STAMPLATE: SensorThings API Metadata ProfiLes for eArTh and Environment

STAMPLATE

Project Partners: KIT, Hereon, GFZ, AWI, GEOMAR


Time-series data are crucial sources of reference information in all environmental sciences. Beyond research applications, the consistent and timely publication of such data is increasingly important for monitoring and issuing warnings, especially in times of growing frequencies of climatic extreme events. In this context, the seven Centers from the Helmholtz Research Field Earth and Environment (E&E) operate some of the largest environmental measurement-infrastructures worldwide. These infrastructures range from terrestrial observation systems in the TERENO observatories and ship-borne sensors to airborne and space-based systems, such as those integrated into the IAGOS infrastructures.

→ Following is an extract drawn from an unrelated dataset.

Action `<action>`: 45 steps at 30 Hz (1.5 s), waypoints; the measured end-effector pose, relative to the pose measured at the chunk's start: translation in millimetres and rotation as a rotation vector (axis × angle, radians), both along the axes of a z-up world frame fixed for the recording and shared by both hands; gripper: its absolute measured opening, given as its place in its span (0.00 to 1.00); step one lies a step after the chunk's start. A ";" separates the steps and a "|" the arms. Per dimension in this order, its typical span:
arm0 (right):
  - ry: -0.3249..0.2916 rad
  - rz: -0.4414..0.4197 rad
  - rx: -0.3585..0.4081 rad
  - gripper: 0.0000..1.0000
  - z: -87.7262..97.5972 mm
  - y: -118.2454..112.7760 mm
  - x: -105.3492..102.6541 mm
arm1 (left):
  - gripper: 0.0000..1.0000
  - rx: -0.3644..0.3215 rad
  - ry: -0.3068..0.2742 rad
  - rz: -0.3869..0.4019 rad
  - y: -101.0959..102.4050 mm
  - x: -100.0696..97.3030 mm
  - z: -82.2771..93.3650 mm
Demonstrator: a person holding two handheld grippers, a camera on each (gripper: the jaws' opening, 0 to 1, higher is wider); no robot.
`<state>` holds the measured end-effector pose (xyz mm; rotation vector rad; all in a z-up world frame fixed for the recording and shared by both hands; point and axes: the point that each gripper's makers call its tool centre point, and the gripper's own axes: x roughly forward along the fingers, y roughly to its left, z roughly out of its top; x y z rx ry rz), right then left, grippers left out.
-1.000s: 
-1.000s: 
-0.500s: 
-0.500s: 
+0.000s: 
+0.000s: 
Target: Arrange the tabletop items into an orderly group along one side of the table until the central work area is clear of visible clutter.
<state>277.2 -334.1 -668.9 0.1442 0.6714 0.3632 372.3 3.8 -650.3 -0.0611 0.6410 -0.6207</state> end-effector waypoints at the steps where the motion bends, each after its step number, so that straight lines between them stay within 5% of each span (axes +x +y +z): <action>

In order to streamline and standardize the usage of the huge amount of data from these infrastructures, the seven Centers have jointly initiated the STAMPLATE project. This initiantive aims to adopt the Open Geospatial Consortium (OGC) SensorThings API (STA) as a consistent and modern interface tailored for time-series data. We evaluate STA for representative use-cases from environmental sciences and enhance the core data model with additional crucial metadata such as data quality, data provenance and extended sensor metadata. We further integrate STA as central data interface into community-based tools for, e.g., data visualization, data access, QA/QC or the management of observation systems. By connecting the different STA endpoints of the participating research Centers, we establish an interlinked research data infrastructure (RDI) and a digital ecosystem around the OGC SensorThings API tailored towards environmental time-series data.

With our project, we further want to promote STA for similar applications and communities beyond our research field. Ultimately, our goal is to provide an important building block towards fostering a more open, FAIR (Findable, Accessible, Interoperable, and Reusable), and harmonized research data landscape in the field of environmental sciences.